▸ **Exercise brief**: All of the data is to be set down again without alteration.

▸ **Provided records**:
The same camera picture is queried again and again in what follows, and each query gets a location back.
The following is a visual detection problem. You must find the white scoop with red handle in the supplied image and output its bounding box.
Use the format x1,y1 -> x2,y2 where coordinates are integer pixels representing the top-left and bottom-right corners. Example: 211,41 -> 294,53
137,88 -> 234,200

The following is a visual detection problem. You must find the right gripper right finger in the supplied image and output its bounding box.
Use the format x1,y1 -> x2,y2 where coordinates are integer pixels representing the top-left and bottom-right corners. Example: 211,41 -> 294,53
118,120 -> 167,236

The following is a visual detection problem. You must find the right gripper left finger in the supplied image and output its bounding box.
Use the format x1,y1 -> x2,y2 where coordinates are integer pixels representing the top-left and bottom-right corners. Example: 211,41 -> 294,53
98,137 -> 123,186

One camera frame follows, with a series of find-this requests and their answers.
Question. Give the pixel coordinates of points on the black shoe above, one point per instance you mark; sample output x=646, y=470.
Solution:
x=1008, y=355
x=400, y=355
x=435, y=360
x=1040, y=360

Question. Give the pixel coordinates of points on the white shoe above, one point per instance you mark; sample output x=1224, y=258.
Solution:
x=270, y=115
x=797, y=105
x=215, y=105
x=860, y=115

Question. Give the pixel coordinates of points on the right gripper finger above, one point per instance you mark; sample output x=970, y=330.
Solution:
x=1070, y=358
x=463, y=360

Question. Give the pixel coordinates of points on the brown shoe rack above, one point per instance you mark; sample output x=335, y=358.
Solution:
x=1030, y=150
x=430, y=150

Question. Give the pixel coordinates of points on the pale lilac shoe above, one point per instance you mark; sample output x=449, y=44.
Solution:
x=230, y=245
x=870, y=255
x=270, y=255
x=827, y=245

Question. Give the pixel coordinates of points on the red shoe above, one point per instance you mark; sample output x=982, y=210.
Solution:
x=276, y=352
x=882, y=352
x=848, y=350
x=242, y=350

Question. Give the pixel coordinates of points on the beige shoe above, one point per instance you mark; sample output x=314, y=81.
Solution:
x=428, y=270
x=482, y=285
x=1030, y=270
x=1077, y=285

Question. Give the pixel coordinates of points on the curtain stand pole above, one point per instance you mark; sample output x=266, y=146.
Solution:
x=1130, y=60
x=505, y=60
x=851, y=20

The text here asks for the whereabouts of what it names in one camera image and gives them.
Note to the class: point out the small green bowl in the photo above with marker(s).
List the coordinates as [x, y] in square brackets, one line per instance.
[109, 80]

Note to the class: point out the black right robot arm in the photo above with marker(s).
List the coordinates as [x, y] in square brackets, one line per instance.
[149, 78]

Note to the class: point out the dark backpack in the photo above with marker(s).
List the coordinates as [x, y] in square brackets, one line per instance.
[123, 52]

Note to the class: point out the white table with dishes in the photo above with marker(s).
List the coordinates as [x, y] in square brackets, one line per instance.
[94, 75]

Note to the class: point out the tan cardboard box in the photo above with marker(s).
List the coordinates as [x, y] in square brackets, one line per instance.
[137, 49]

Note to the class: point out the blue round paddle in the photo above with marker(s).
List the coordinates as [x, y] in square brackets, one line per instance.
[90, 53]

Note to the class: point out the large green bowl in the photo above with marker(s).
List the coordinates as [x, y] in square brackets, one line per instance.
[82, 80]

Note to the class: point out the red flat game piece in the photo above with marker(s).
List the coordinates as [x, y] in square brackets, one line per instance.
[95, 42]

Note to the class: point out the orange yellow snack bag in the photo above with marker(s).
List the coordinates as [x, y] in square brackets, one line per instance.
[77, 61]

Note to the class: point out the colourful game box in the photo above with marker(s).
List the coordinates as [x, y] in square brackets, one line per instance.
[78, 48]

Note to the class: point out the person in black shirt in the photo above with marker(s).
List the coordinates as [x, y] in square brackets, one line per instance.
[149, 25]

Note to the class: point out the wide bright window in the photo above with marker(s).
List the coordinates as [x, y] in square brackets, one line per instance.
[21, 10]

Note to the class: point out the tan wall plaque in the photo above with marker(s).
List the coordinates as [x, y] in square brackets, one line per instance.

▸ **Exercise result**:
The same camera picture is queried again and again in what follows, and each query gets a location back.
The following is a visual detection problem. You must find the white scoop with red handle in the supplied image and output its bounding box.
Use the format x1,y1 -> x2,y2 where coordinates are integer pixels representing the top-left and bottom-right corners. Example: 211,41 -> 294,53
137,88 -> 234,200

The following is a visual detection problem. You must find the right gripper right finger in the supplied image and output its bounding box.
Use the format x1,y1 -> x2,y2 where coordinates are integer pixels representing the top-left and bottom-right corners. Example: 211,41 -> 294,53
118,120 -> 167,236

The following is a visual detection problem. You must find the right gripper left finger in the supplied image and output its bounding box.
Use the format x1,y1 -> x2,y2 where coordinates are integer pixels representing the top-left and bottom-right corners. Example: 211,41 -> 294,53
98,137 -> 123,186

One camera frame follows, with a series of find-this requests and their answers.
Question. Give the pixel coordinates of points on the black shoe above, one point per instance you mark; sample output x=646, y=470.
Solution:
x=1008, y=355
x=400, y=355
x=435, y=360
x=1040, y=360

Question. Give the pixel coordinates of points on the white shoe above, one point per instance you mark; sample output x=1224, y=258.
Solution:
x=270, y=115
x=797, y=105
x=215, y=105
x=860, y=115

Question. Give the pixel coordinates of points on the right gripper finger above, one point per instance you mark; sample output x=970, y=330.
Solution:
x=1070, y=358
x=463, y=360

Question. Give the pixel coordinates of points on the brown shoe rack above, one point per instance you mark; sample output x=335, y=358.
Solution:
x=1030, y=150
x=430, y=150

Question. Give the pixel coordinates of points on the pale lilac shoe above, one point per instance you mark; sample output x=449, y=44.
Solution:
x=230, y=245
x=870, y=255
x=270, y=255
x=827, y=245

Question. Give the pixel coordinates of points on the red shoe above, one point per instance you mark; sample output x=982, y=210.
Solution:
x=276, y=352
x=882, y=352
x=848, y=350
x=242, y=350

Question. Give the pixel coordinates of points on the beige shoe above, one point per instance you mark; sample output x=314, y=81.
Solution:
x=428, y=270
x=482, y=285
x=1030, y=270
x=1077, y=285

Question. Give the pixel coordinates of points on the curtain stand pole above, one point per instance you mark; sample output x=266, y=146.
Solution:
x=1130, y=60
x=505, y=60
x=851, y=20

The text here asks for the whereabouts of what it names in one camera image and gives them.
Note to the class: point out the small green bowl in the photo above with marker(s).
List the coordinates as [x, y] in square brackets, one line per instance.
[109, 80]

Note to the class: point out the black right robot arm in the photo above with marker(s).
List the coordinates as [x, y] in square brackets, one line per instance.
[149, 78]

Note to the class: point out the dark backpack in the photo above with marker(s).
List the coordinates as [x, y] in square brackets, one line per instance.
[123, 52]

Note to the class: point out the white table with dishes in the photo above with marker(s).
List the coordinates as [x, y] in square brackets, one line per instance.
[94, 75]

Note to the class: point out the tan cardboard box in the photo above with marker(s).
List the coordinates as [x, y] in square brackets, one line per instance.
[137, 49]

Note to the class: point out the blue round paddle in the photo above with marker(s).
List the coordinates as [x, y] in square brackets, one line per instance.
[90, 53]

Note to the class: point out the large green bowl in the photo above with marker(s).
List the coordinates as [x, y] in square brackets, one line per instance.
[82, 80]

Note to the class: point out the red flat game piece in the photo above with marker(s).
List the coordinates as [x, y] in square brackets, one line per instance.
[95, 42]

Note to the class: point out the orange yellow snack bag in the photo above with marker(s).
List the coordinates as [x, y] in square brackets, one line per instance.
[77, 61]

Note to the class: point out the colourful game box in the photo above with marker(s).
List the coordinates as [x, y] in square brackets, one line per instance.
[78, 48]

Note to the class: point out the person in black shirt in the photo above with marker(s).
List the coordinates as [x, y] in square brackets, one line per instance.
[149, 25]

Note to the class: point out the wide bright window in the photo above with marker(s).
List the coordinates as [x, y] in square brackets, one line per instance.
[21, 10]

Note to the class: point out the tan wall plaque in the photo above with marker(s).
List the coordinates as [x, y] in square brackets, one line per instance.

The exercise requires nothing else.